Il pose la question de la réalité des personnages. Augusto est-il moins "réel" qu'Unamuno ? L'auteur suggère que nous sommes peut-être tous des personnages d'une histoire écrite par une entité supérieure. Il interroge l'autorité de l'auteur. En se mettant en scène, Unamuno se montre comme un dieu cruel et arbitraire, remettant en cause le contrôle absolu du créateur sur sa création.

- L'"amour" d'Augusto pour Eugenia est un amour purement intellectuel et idéalisé. Il n'aime pas la vraie Eugenia, mais l'image qu'il projette sur elle. Cette relation illustre l'incapacité de l'homme à atteindre l'essence des choses et des êtres, condamné qu'il est à vivre dans la "brume" des apparences et de ses propres constructions mentales.

 

"Niebla" est une œuvre pionnière de la modernité littéraire, anticipant des auteurs comme Pirandello ou Borges...
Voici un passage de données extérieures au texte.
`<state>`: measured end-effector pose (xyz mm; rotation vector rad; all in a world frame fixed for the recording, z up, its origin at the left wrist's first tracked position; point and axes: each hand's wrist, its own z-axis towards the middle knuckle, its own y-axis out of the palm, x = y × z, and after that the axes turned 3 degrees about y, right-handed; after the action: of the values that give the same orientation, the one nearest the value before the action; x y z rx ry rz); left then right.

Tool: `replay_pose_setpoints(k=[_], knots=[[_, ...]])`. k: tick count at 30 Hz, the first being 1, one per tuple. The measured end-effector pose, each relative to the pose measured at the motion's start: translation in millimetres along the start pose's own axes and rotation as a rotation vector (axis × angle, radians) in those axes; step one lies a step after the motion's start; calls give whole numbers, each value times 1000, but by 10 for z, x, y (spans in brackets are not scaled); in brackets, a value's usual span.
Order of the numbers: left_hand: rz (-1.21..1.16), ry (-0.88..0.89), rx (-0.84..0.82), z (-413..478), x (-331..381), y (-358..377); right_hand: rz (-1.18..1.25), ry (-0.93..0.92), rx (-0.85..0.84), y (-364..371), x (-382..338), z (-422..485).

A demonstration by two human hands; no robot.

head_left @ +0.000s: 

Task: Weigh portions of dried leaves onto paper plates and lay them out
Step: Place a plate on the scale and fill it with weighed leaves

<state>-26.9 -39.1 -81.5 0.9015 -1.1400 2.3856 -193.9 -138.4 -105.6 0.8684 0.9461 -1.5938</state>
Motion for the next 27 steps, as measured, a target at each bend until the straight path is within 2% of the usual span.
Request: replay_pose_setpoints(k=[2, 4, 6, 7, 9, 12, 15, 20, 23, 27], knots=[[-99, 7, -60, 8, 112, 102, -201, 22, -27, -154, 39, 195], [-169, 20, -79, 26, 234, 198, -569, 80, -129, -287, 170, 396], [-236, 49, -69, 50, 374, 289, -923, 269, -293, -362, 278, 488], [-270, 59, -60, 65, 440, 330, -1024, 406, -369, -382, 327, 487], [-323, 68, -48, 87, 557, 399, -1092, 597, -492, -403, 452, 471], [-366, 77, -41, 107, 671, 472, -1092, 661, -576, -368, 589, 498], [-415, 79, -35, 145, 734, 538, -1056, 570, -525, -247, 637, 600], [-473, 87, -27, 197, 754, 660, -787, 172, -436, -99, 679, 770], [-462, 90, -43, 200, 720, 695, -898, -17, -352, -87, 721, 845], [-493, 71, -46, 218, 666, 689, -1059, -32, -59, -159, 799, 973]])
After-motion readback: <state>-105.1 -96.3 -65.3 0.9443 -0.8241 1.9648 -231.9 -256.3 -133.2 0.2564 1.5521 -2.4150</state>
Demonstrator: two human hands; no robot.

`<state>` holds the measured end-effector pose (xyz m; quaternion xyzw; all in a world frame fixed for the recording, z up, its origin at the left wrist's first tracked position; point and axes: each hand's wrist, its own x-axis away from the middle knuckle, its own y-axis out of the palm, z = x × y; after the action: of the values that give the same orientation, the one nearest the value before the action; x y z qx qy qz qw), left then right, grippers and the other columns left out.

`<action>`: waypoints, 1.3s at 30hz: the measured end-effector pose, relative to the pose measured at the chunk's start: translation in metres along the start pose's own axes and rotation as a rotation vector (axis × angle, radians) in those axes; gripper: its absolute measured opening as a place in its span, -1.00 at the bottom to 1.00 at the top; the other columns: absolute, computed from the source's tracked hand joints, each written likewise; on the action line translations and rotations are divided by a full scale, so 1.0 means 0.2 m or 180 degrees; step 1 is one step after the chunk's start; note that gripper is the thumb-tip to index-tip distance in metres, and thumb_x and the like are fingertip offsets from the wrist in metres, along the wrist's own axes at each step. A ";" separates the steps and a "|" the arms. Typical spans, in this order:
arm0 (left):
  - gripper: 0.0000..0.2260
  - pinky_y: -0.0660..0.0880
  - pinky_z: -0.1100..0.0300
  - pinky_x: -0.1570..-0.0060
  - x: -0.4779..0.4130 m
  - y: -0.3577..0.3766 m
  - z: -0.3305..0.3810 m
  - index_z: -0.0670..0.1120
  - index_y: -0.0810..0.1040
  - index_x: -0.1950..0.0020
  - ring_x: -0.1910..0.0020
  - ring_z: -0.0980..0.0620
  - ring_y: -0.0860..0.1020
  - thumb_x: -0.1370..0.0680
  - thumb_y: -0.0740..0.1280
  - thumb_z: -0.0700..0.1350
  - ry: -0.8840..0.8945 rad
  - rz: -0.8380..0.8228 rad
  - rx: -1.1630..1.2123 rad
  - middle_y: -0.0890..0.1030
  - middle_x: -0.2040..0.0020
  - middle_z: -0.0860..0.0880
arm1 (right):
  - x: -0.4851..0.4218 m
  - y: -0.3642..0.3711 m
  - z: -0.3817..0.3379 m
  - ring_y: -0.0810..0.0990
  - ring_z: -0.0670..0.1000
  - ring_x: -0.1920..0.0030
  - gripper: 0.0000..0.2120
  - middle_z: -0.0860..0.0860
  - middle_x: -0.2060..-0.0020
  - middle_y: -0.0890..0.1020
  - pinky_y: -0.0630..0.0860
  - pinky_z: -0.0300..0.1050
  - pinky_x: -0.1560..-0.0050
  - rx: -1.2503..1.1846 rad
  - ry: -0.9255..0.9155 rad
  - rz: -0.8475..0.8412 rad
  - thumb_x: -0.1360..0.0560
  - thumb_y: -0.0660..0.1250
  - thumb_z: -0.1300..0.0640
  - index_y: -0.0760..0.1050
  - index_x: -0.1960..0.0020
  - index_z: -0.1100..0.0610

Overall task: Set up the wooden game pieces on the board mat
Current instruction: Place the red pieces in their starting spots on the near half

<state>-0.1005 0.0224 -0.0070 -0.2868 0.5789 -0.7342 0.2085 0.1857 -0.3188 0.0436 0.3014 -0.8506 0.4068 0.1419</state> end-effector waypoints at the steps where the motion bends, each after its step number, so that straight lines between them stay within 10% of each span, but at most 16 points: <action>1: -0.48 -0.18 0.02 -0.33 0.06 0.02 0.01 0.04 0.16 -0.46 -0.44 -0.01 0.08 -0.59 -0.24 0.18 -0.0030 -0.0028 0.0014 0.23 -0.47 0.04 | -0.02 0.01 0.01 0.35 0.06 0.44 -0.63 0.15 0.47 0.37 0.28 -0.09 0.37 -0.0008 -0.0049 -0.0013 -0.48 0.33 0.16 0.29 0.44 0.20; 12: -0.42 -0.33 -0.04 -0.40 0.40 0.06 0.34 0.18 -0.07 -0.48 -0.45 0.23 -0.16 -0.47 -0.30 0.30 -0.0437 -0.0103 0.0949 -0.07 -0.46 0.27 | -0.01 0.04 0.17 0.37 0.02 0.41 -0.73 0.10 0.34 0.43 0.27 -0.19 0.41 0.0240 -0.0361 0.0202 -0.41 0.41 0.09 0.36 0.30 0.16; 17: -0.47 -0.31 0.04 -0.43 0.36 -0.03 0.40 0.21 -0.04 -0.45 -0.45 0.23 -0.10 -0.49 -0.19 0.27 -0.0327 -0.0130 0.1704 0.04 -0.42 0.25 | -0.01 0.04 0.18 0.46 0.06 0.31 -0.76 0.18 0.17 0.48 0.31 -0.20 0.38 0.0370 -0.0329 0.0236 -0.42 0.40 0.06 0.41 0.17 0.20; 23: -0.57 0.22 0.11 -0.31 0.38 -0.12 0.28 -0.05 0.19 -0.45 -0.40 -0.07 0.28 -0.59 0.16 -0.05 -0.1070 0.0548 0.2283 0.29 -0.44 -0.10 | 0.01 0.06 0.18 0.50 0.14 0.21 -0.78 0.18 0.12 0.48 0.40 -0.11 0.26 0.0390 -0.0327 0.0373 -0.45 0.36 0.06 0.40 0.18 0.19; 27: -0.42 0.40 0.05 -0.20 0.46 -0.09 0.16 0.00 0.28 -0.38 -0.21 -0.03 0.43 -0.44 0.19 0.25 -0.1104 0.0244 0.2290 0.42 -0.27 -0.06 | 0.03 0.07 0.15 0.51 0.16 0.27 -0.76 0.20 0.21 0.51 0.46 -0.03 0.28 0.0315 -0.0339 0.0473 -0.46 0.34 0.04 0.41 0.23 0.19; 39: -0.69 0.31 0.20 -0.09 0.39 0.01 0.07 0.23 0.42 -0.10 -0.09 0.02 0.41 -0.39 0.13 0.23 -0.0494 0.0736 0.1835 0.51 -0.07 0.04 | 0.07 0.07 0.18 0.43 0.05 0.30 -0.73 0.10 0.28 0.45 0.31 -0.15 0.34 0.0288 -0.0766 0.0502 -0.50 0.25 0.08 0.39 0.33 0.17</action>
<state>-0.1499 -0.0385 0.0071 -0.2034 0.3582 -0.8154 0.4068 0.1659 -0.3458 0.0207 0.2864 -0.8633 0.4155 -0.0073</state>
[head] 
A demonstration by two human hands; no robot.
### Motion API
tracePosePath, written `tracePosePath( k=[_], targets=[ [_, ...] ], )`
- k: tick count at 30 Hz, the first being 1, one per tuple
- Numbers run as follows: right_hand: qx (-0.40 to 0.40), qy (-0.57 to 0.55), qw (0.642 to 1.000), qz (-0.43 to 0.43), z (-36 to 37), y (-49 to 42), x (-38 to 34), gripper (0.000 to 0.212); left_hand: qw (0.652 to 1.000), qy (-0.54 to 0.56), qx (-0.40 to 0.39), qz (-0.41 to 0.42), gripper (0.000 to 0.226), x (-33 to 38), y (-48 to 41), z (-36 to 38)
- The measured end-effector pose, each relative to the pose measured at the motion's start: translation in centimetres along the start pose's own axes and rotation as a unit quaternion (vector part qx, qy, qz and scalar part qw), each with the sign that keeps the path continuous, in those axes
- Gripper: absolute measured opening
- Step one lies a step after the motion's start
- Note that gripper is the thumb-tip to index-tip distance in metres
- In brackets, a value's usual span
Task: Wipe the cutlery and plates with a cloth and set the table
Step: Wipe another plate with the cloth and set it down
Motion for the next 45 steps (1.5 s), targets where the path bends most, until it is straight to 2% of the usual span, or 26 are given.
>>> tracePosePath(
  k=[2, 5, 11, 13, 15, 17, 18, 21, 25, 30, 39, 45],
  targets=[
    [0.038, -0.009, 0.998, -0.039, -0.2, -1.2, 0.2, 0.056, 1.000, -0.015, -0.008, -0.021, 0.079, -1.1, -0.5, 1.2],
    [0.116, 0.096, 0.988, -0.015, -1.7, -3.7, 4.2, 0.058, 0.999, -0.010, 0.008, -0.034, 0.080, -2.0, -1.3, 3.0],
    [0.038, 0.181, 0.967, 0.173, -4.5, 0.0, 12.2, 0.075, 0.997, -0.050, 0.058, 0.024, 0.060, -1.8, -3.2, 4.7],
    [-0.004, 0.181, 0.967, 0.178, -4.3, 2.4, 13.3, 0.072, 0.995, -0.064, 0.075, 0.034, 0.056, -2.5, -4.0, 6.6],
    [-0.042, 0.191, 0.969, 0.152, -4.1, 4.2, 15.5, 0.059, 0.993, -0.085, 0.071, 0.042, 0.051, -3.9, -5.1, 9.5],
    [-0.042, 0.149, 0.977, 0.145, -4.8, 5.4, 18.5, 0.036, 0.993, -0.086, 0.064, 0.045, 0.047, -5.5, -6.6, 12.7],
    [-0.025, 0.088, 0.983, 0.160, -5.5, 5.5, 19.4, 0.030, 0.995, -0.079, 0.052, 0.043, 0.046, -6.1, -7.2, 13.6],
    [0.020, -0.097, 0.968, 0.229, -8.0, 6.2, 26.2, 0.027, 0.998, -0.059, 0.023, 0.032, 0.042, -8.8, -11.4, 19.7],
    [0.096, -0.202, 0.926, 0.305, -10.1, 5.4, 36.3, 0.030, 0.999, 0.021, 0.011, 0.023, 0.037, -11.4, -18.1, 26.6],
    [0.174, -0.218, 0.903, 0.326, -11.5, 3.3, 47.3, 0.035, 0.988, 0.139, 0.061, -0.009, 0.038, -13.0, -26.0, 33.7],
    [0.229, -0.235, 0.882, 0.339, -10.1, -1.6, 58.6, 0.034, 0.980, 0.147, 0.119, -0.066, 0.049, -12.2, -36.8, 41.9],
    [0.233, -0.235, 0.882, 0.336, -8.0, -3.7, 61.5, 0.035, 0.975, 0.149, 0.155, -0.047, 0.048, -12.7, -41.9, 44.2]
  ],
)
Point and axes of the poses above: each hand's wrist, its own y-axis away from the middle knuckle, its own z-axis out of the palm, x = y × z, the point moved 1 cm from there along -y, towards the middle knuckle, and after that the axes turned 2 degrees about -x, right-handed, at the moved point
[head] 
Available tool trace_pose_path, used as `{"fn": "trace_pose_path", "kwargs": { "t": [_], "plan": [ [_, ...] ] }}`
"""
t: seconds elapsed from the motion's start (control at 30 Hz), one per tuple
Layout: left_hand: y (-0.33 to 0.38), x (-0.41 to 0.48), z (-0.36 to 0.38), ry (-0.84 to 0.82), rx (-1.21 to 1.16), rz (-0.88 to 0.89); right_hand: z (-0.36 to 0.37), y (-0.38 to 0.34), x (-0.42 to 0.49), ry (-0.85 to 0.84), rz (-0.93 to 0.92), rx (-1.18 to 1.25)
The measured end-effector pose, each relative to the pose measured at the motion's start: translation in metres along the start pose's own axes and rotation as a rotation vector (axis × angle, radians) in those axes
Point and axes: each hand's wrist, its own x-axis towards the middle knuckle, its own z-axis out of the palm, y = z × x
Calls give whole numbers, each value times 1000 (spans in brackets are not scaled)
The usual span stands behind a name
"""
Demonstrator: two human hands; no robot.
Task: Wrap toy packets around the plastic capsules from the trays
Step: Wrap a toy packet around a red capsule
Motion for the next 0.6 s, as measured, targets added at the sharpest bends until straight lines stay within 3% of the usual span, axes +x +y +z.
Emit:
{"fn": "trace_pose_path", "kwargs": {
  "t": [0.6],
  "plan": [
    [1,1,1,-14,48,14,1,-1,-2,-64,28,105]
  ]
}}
La mise en scène des dilemmes existentiels est puissante et continue de résonner avec les lecteurs contemporains. La scène entre Augusto et Unamuno est un moment unique et fondateur dans l'histoire de la littérature.

Certes, le choix délibéré de créer des personnages "en creux" peut les rendre peu attachants ou trop abstraits pour certains lecteurs. Le roman peut paraître statique à ceux qui cherchent une intrigue traditionnelle, mais c'est avant tout une œuvre d'idées.


La Maison-musée Unamuno (Casa-Museo Unamuno)
(Salamanca, Castille-León) - 
Elle se trouve au n° 25 de la calle Libreros, dans le centre historique de Salamanque, adossée aux Escuelas Mayores (anciennes écoles de la Faculté) de l’Université. Unamuno y habita lorsqu’il fut élu recteur pour la première fois, de 1900 à 1914. C’est à cette époque qu’il écrivit nombre de ses œuvres importantes depuis cette maison.